One of the challenges with building high-end AI data centers is connecting servers and making tens of thousands of GPUs work in concert and without problems, making network interconnections as important as GPUs. To build xAI's Colossus supercomputer, which now has 100,000 of Nvidia's Hopper processors and will expand to 200,000 H100 and H200 GPUs in the coming months, the company chose Nvidia's Spectrum-X Ethernet.
Nvidia's Spectrum-X platform includes the Spectrum SN5600 Ethernet switch, which enables port speeds up to 800 Gb/s and is built on the Spectrum-4 switch ASIC. The network platform works with Nvidia's BlueField-3 SuperNICs to deliver exceptional speed and efficiency when transferring massive data flows required for AI training. With Spectrum-X, Colossus achieves consistently high data throughput (95%) and virtually eliminates network latency issues and packet loss, allowing seamless operation at an unprecedented scale.

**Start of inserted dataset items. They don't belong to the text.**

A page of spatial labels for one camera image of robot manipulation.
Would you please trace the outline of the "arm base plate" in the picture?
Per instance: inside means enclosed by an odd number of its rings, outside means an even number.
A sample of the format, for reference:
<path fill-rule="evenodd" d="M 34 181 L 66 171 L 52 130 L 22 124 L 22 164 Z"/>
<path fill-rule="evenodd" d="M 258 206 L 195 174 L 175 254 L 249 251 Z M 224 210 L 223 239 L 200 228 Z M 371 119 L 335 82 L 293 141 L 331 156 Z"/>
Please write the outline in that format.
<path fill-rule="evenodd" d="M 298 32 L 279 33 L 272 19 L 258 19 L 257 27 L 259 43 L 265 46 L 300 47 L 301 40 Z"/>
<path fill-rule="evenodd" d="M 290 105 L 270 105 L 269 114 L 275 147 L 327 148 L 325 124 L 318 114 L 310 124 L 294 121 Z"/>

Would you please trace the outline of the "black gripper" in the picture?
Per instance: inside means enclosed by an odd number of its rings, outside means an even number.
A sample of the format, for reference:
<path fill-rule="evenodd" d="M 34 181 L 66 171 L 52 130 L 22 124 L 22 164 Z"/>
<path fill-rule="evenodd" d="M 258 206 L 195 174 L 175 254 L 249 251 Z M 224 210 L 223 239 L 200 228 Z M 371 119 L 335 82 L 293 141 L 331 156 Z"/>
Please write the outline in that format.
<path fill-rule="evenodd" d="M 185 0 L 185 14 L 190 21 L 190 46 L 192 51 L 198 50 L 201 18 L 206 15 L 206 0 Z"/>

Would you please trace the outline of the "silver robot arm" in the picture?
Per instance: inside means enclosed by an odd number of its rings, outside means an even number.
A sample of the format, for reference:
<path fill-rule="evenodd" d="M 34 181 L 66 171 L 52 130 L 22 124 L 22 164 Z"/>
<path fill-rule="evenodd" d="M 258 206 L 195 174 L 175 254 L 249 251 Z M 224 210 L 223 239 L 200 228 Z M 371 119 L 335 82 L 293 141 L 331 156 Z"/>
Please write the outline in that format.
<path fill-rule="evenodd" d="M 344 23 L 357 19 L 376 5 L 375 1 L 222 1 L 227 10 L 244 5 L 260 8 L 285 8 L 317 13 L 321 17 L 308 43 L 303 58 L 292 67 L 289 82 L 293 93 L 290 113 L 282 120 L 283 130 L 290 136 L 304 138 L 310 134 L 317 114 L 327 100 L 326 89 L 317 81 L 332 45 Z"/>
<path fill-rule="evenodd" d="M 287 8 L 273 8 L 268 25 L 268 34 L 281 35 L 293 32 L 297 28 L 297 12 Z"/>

The green company says that traditional Ethernet would struggle to handle such a scale, often experiencing heavy congestion and low data throughput. By contrast, Spectrum-X's adaptive routing, congestion control, and performance isolation technologies tackle these issues, ensuring a stable, high-performance environment.
"AI is becoming mission-critical and requires increased performance, security, scalability and cost-efficiency," said Gilad Shainer, senior vice president of networking at Nvidia. "The Nvidia Spectrum-X Ethernet networking platform is designed to provide innovators such as xAI with faster processing, analysis and execution of AI workloads, and in turn accelerates the development, deployment and time to market of AI solutions."
Even with 100,000 Hopper GPUs, xAI's Colossus is one of the world's most powerful supercomputers for AI training. Yet, it was constructed in just 122 days, and its rapid deployment contrasts sharply with typical timelines for such massive systems, which often span months or even years. This efficiency extended to its operational setup, where training commenced 19 days after the first hardware was delivered and installed.
It remains to be seen how long it will take xAI to install 100,000 more Hopper GPUs, though it is safe to say that for a while, this will be the world's most powerful AI supercomputer, at least before Microsoft and Oracle deploy their Blackwell-based PCs.
"Colossus is the most powerful training system in the world," said Elon Musk on X. "Nice work by xAI team, NVIDIA and our many partners/suppliers."